Every picture should be left out, but the lines below must be repeated exactly.
[Data]
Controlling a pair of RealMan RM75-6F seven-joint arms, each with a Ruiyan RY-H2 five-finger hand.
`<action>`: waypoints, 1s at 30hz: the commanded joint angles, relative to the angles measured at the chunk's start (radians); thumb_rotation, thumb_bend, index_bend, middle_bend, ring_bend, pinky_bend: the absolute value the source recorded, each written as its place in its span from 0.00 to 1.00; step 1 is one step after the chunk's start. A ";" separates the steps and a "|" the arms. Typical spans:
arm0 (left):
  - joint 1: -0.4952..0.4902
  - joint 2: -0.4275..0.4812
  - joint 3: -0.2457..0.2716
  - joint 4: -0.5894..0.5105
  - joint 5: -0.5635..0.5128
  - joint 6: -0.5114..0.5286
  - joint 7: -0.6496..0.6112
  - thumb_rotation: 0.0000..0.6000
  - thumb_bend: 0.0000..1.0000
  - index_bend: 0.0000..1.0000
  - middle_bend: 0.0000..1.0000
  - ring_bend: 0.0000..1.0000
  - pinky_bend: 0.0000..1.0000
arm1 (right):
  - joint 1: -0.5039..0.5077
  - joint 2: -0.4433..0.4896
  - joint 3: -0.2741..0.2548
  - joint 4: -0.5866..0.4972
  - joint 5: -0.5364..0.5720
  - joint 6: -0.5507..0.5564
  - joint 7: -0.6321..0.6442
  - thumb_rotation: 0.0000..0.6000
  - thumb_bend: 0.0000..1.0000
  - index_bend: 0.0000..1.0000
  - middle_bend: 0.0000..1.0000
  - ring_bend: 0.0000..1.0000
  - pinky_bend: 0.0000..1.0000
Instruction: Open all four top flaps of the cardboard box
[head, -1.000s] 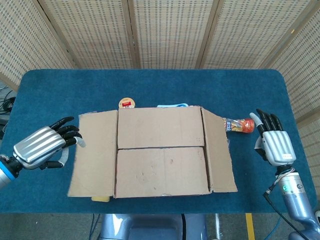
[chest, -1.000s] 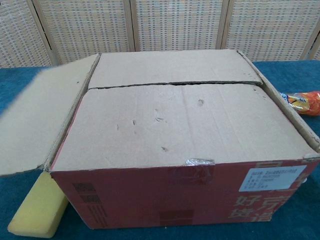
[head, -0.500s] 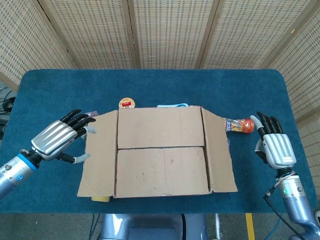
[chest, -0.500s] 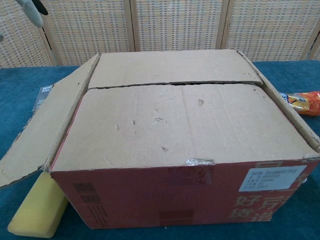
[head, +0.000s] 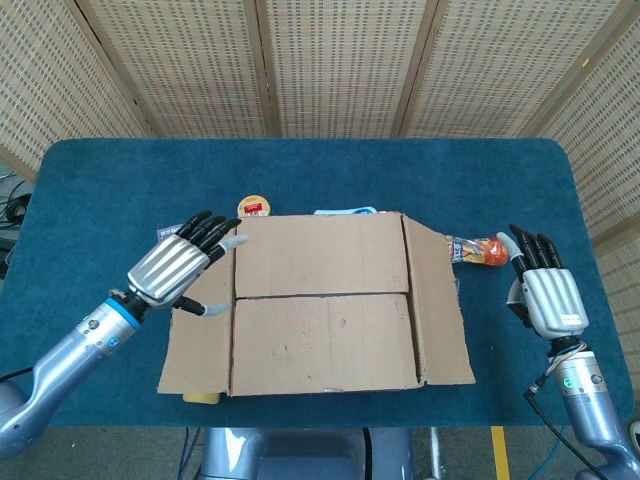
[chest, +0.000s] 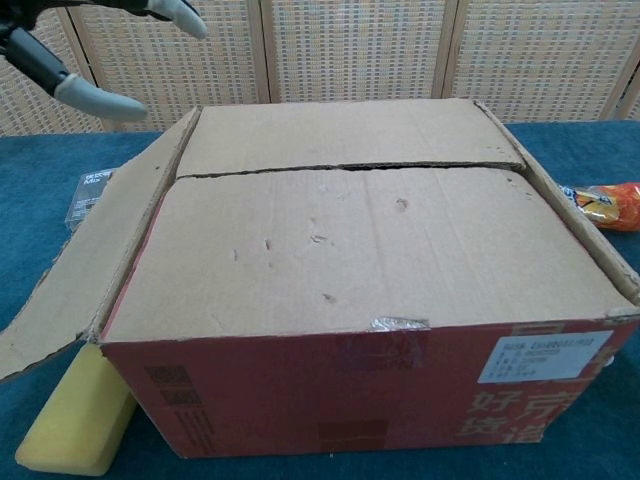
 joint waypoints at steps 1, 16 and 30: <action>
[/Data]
Response to the task
Controlling a pair of RealMan RM75-6F seven-joint arms, each with a Ruiyan RY-H2 five-finger hand.
`<action>`: waypoints, 1s at 30hz: the commanded joint angles, relative to the angles measured at the chunk's start (radians); thumb_rotation, thumb_bend, index_bend, middle_bend, ring_bend, pinky_bend: the absolute value the source recorded, each written as its place in its span from 0.00 to 1.00; step 1 is one step after the chunk's start. A ";" separates the steps and a "|" the arms. Typical spans:
arm0 (left):
  - joint 1: -0.4952..0.4902
  - joint 2: -0.4275..0.4812
  - joint 3: -0.2457..0.2716
  - joint 4: -0.5894..0.5105
  - joint 5: -0.5635..0.5128
  - joint 6: -0.5114..0.5286
  - joint 7: -0.6496..0.6112
  - thumb_rotation: 0.0000..0.6000
  - thumb_bend: 0.0000..1.0000
  - index_bend: 0.0000..1.0000
  - middle_bend: 0.0000..1.0000
  - ring_bend: 0.0000..1.0000
  - pinky_bend: 0.0000..1.0000
arm1 (right):
  - joint 1: -0.5039..0.5077
  - joint 2: -0.4433..0.4896
  - joint 3: -0.2741..0.2548
  - joint 4: -0.5866..0.4972
  - joint 5: -0.5364..0.5720
  - joint 6: -0.5507..0.5564
  - joint 7: -0.6321..0.6442
  - thumb_rotation: 0.0000..0.6000
  - thumb_bend: 0.0000..1.0000
  - index_bend: 0.0000..1.0000
  - middle_bend: 0.0000..1.0000
  - ring_bend: 0.0000..1.0000
  - pinky_bend: 0.0000..1.0000
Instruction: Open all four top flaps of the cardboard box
[head, -1.000s] 
[chest, -1.000s] 
[head, -0.500s] 
[chest, -0.500s] 
[head, +0.000s] 
[chest, +0.000s] 
 joint waypoints at steps 1, 16 and 30: <action>

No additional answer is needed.